*Given data*:
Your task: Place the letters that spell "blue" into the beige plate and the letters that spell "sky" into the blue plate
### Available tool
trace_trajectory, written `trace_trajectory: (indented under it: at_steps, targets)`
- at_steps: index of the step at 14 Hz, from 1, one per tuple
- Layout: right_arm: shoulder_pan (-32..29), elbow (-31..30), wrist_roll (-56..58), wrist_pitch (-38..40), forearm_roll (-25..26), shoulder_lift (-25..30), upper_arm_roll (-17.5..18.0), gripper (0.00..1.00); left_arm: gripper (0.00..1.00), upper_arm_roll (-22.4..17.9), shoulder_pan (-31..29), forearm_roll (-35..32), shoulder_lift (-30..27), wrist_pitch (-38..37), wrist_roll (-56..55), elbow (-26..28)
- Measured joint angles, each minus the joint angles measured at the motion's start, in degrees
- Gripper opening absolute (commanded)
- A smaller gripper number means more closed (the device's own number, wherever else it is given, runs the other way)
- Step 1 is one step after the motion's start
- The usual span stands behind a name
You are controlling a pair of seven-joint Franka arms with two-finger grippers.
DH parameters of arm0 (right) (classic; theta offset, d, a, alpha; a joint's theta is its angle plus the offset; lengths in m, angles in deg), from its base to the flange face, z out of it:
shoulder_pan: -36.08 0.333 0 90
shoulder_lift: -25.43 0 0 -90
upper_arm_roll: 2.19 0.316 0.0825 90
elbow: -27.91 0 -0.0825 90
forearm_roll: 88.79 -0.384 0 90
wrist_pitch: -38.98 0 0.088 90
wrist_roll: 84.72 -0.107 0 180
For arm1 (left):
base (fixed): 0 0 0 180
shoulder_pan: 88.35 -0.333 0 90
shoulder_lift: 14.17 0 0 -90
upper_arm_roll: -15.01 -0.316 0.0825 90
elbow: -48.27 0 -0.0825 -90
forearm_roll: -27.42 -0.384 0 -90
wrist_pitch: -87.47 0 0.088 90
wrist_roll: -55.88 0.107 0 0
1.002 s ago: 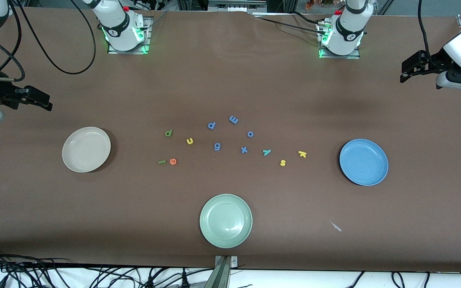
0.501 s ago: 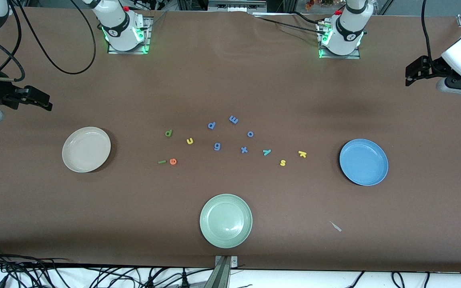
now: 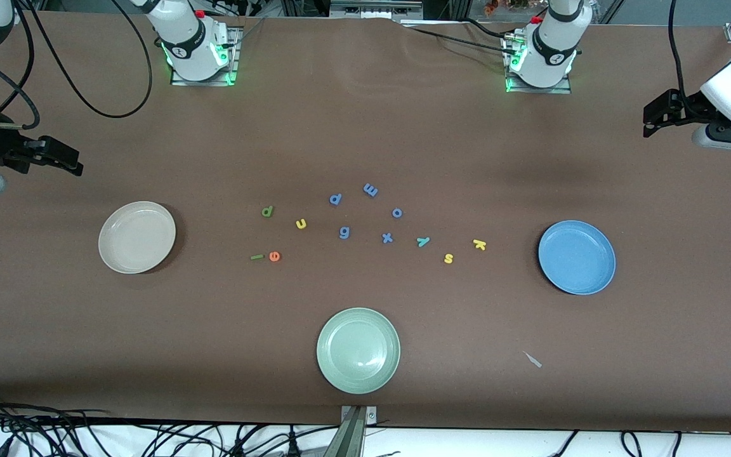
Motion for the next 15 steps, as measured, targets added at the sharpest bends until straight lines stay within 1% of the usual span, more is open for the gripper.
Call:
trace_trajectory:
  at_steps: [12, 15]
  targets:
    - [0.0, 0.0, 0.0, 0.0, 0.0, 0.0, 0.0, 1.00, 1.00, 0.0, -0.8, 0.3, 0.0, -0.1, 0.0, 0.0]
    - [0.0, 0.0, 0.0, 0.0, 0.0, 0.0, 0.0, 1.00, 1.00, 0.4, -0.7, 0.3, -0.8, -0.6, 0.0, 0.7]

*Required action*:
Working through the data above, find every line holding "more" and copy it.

*Response to the task*:
- A smaller gripper number means more closed (the device's own number, wherever else it is given, runs the other way)
Motion for the next 15 steps, as measured, targets added at the sharpest bends until straight lines stay within 1% of the usual span, more is open for the gripper.

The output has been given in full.